[RECORDS FOR PROCESSING — start]

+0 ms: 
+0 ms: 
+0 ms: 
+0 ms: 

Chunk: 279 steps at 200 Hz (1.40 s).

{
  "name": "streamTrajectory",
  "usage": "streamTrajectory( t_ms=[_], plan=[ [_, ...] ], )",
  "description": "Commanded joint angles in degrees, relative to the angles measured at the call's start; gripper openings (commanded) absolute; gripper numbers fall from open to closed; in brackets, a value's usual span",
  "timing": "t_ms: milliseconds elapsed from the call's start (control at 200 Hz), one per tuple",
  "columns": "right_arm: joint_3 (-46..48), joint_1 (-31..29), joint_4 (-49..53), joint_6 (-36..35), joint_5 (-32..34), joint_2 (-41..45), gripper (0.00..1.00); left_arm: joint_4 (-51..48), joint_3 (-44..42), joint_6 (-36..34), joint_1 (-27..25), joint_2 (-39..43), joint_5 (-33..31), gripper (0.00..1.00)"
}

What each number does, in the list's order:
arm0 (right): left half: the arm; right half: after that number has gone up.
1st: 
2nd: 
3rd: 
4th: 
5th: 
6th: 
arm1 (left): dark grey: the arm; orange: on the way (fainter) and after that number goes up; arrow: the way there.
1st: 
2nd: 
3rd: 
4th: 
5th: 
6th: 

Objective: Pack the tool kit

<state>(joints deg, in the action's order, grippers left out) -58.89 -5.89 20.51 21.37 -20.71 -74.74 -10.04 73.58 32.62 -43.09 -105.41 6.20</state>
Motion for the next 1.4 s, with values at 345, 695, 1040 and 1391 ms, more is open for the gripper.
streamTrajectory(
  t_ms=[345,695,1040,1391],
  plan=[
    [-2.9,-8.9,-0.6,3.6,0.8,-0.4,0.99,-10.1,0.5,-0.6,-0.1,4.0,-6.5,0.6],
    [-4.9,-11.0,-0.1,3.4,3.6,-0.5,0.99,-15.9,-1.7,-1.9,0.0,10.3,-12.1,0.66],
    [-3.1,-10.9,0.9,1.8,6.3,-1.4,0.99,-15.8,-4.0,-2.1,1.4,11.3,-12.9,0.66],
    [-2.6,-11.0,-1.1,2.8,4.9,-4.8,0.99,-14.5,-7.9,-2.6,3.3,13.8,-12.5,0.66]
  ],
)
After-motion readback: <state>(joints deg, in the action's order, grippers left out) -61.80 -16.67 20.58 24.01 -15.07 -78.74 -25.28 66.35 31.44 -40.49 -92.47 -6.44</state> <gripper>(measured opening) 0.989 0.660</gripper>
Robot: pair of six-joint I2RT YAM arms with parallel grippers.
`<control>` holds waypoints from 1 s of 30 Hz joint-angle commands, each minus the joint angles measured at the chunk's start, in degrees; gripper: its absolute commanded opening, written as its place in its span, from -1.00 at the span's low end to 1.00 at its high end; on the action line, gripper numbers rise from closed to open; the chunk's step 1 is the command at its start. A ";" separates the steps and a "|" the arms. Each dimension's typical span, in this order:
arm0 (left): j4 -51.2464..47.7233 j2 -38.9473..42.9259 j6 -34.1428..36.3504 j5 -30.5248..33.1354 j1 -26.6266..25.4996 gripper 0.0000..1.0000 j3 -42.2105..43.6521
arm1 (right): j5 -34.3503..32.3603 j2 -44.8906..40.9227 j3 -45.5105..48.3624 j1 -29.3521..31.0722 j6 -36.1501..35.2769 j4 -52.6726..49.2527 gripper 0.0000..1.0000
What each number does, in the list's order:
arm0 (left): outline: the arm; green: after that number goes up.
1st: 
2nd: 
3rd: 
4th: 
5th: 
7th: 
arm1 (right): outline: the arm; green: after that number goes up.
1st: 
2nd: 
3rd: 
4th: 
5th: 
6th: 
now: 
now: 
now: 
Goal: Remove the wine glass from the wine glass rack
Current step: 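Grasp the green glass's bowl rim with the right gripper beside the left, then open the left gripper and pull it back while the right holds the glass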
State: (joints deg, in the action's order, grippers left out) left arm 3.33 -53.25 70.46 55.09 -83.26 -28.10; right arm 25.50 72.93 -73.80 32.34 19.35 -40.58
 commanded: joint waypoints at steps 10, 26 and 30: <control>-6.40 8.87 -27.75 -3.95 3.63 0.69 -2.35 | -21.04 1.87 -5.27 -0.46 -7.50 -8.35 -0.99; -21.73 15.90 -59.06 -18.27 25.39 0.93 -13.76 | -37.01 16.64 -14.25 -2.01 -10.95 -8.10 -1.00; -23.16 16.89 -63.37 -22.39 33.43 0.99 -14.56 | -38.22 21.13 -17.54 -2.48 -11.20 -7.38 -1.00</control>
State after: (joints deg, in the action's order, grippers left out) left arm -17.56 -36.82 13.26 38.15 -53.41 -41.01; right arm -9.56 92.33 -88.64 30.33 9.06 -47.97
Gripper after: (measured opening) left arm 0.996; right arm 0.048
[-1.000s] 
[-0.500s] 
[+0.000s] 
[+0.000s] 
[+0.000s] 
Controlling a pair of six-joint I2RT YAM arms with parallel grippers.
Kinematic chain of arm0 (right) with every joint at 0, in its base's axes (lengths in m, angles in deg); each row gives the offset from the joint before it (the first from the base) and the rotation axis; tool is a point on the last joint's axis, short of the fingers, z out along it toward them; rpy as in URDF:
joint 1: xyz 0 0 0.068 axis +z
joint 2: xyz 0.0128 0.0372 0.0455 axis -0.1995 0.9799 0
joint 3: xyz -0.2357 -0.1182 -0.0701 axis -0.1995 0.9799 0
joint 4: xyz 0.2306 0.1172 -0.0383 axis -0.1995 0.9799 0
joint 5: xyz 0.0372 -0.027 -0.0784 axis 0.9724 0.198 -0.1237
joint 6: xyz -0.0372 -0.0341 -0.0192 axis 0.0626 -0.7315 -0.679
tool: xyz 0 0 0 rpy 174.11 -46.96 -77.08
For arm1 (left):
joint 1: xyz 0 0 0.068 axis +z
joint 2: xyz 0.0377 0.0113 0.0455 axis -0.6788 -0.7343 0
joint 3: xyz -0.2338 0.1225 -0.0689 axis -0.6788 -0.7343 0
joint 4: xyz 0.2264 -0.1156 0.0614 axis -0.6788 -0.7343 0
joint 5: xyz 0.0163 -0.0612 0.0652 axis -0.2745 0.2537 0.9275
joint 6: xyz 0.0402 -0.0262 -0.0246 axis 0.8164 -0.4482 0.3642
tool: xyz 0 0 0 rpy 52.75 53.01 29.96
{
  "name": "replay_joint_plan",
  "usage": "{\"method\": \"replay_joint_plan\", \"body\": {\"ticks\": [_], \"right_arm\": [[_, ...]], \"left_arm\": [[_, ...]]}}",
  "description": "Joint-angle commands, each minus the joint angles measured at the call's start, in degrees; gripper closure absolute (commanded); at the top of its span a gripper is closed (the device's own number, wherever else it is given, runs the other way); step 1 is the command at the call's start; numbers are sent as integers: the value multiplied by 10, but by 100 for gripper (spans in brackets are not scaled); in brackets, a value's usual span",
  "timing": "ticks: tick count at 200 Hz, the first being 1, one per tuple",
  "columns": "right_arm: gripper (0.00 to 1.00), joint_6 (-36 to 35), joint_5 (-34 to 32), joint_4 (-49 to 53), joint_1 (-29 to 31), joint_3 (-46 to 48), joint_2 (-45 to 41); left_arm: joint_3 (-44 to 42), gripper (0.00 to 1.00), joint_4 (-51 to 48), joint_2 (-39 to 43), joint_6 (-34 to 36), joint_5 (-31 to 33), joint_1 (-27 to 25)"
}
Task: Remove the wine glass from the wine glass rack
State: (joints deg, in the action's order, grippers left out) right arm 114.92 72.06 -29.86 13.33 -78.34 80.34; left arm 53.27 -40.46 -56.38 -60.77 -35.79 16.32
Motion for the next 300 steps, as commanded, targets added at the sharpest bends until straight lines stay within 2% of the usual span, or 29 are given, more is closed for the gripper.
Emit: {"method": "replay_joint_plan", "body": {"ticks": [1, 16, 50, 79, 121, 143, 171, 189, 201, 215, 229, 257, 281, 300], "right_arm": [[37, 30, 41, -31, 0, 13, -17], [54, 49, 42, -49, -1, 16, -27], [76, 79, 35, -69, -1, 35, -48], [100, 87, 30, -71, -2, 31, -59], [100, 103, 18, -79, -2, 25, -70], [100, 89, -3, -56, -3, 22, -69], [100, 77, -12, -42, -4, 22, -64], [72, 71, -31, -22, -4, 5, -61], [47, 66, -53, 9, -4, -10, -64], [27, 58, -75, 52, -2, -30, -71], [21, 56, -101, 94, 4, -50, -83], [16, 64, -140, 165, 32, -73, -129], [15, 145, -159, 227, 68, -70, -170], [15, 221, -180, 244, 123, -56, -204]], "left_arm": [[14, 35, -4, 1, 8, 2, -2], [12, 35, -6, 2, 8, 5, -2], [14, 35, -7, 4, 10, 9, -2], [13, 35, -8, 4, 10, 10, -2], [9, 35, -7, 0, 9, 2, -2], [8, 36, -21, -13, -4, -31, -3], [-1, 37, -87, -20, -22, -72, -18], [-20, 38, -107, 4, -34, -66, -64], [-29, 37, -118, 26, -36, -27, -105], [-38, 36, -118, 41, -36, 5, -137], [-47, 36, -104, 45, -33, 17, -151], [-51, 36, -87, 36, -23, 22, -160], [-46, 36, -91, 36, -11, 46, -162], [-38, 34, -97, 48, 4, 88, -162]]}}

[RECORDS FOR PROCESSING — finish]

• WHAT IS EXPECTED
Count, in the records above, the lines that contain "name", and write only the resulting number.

• REPLY TO THE TASK
2